I started packing up the apartment. I don’t want to do last minute packing. This means that I have boxes sitting in each room with flaps open, waiting to be last minute re-packed. As one friend pointed out, the box of text books can’t be nudged across the floor, much less carried upstairs. I also realized I needed that spatula I packed.
After an afternoon of pointlessly looking at a half-packed apartment, I went on a walk with Ruth Part II in the earbuds. This is a fantastic sermon series by a guy I admire greatly. This is the part of the Old Testament story where a foreign and poverty-stricken Ruth gets special protection and provision in the fields of the elder but awesome Boaz. The sermon differentiates luck from the providence of a sovereign and GOOD God.
Lately, I have been hard-pressed between the truth that something terribly sad has happened and that God is still terribly good. I have been experiencing moments when life feels unreal. Do you know the feeling of too-much cold medicine? Get that feeling in your mind right now. Now, shake someone’s hand for the first time at a party and all of the sudden realize they don’t know the “real” you. This is the weird partial-you. The real me has a Mom that will get all the low-down details on the people and the decorations and the dresses. When I think about this, I start to feel like I am floating away. I need something to hold onto.

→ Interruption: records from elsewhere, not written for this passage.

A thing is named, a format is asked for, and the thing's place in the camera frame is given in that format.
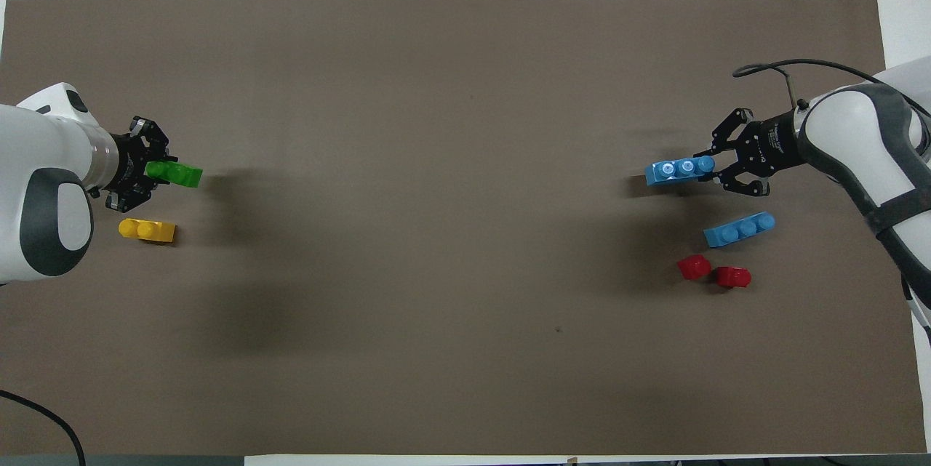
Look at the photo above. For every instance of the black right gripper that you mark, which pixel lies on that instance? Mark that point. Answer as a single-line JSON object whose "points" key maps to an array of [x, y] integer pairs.
{"points": [[771, 142]]}

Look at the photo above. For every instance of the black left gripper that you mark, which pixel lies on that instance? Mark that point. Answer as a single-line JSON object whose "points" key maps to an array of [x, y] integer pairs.
{"points": [[131, 161]]}

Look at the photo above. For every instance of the green two-stud toy block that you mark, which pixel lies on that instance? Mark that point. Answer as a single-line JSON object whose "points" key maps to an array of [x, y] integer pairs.
{"points": [[178, 174]]}

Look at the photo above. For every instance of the blue three-stud toy block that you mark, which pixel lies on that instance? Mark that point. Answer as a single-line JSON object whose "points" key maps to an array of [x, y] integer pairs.
{"points": [[680, 171], [738, 230]]}

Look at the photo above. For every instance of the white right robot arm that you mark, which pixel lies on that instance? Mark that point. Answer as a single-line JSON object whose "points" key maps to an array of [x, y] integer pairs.
{"points": [[865, 139]]}

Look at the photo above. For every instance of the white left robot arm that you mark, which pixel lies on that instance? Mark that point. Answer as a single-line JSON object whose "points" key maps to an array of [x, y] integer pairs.
{"points": [[44, 175]]}

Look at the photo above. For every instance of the yellow two-stud toy block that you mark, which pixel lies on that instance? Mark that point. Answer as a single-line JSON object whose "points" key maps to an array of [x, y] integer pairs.
{"points": [[148, 230]]}

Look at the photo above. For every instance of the red single-stud toy block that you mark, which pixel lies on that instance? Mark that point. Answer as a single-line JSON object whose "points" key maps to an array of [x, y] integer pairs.
{"points": [[694, 267], [732, 277]]}

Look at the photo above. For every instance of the brown table mat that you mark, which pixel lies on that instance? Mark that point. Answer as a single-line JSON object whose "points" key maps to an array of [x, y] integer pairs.
{"points": [[465, 88]]}

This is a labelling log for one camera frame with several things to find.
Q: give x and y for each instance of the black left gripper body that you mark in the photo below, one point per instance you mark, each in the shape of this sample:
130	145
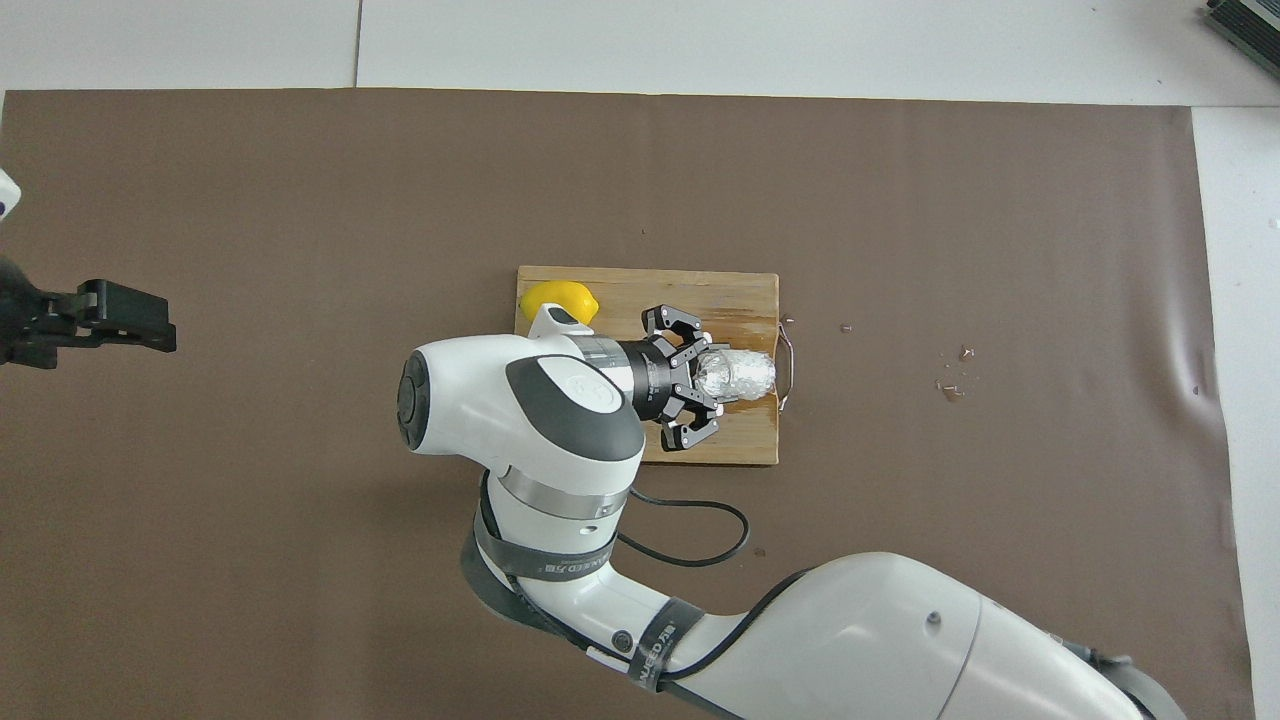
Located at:
25	320

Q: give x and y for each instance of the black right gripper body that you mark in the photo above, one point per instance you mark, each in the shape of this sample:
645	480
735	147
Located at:
655	380

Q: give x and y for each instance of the crinkled clear plastic cup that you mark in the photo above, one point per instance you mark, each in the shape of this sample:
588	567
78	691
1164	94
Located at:
745	373

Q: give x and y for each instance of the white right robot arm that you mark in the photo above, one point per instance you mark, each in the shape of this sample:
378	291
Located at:
480	390

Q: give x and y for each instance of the wooden cutting board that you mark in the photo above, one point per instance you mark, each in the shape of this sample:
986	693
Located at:
740	295

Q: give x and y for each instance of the yellow lemon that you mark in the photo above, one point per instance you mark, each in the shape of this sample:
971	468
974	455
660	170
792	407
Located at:
550	295

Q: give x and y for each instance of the brown paper table mat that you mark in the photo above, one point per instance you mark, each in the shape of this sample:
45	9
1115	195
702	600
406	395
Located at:
300	560

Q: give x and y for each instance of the black ridged device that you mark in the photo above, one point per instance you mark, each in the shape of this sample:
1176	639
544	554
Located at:
1250	25

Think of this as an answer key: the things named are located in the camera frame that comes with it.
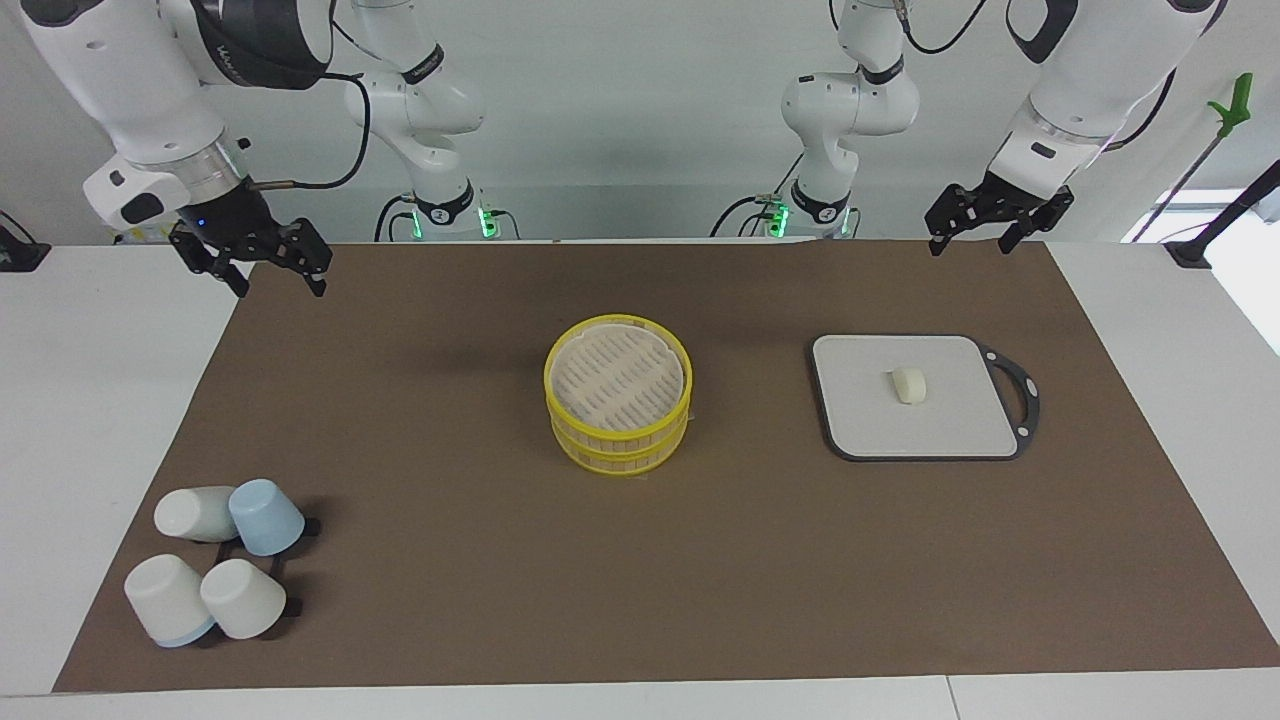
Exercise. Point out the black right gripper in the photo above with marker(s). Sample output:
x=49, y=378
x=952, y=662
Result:
x=235, y=225

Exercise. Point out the white cup blue rim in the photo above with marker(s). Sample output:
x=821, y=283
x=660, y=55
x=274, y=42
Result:
x=165, y=598

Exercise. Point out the white ceramic cup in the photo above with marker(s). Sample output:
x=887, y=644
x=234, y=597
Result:
x=190, y=513
x=243, y=598

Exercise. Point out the yellow bamboo steamer tier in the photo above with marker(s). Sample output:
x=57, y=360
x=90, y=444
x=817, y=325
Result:
x=615, y=375
x=620, y=455

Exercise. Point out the brown table mat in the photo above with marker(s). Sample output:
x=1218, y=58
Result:
x=500, y=560

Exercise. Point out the light blue ceramic cup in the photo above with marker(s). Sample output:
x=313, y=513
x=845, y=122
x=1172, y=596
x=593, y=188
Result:
x=265, y=518

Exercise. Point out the black cup rack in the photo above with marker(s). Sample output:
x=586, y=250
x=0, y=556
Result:
x=292, y=606

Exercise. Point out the black camera stand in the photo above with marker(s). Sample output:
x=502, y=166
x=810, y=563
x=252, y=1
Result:
x=1215, y=225

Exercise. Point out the green clip grey rod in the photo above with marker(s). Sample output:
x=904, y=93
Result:
x=1235, y=105

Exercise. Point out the white steamed bun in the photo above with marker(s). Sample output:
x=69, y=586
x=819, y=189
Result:
x=909, y=385

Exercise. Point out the black table clamp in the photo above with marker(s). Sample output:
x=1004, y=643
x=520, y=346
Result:
x=18, y=255

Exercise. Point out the grey cutting board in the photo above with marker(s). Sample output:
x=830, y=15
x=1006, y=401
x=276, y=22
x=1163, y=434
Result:
x=920, y=420

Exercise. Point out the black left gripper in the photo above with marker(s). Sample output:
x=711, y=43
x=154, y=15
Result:
x=1005, y=203

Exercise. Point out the white box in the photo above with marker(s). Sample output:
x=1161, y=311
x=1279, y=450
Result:
x=140, y=237

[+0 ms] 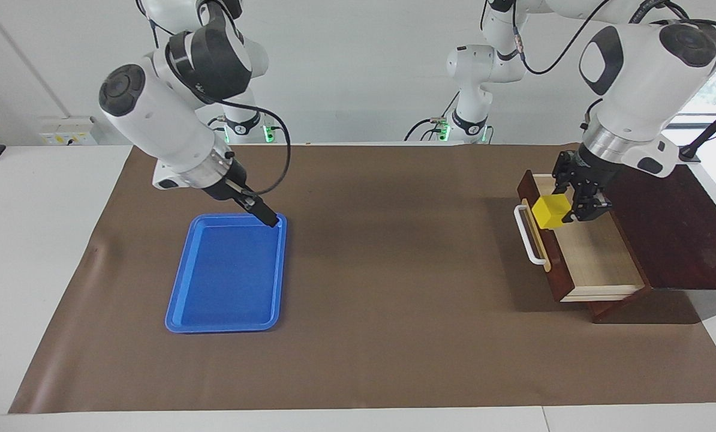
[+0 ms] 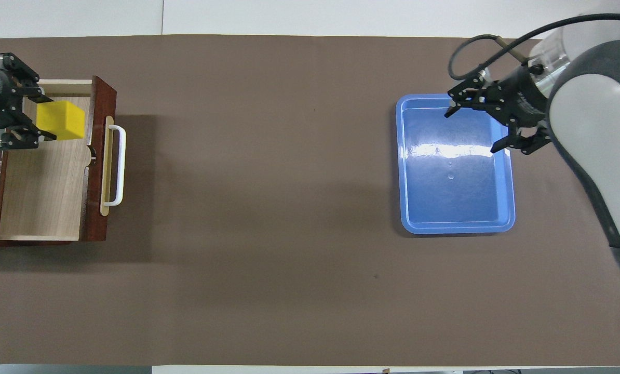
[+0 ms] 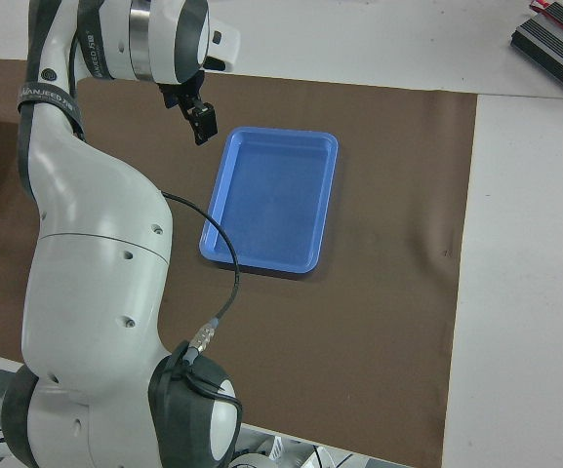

So, I will hold onto the most terribly sad and the most terribly good thing that has ever happened. The cross. Jesus didn’t screw up or not pray hard enough. But he still died and it was excruciating. And he overcame this world. This is why we have hope and it is the anchor for my soul. Hebrews 6:19-20. The cross tells me that God loves me big time when my circumstances scream otherwise.
The Ruth sermon illustrates a trusting woman and a generous man who follow this sovereign and GOOD God. I walked to the park and lay in the grass looking at a bright blue sky and imagining Old Testament weather, smells, and feelings. And maybe praying for a Boaz to come along and carry all my half-packed boxes away. If you are floating away today, grab that anchor and look at those blue skies.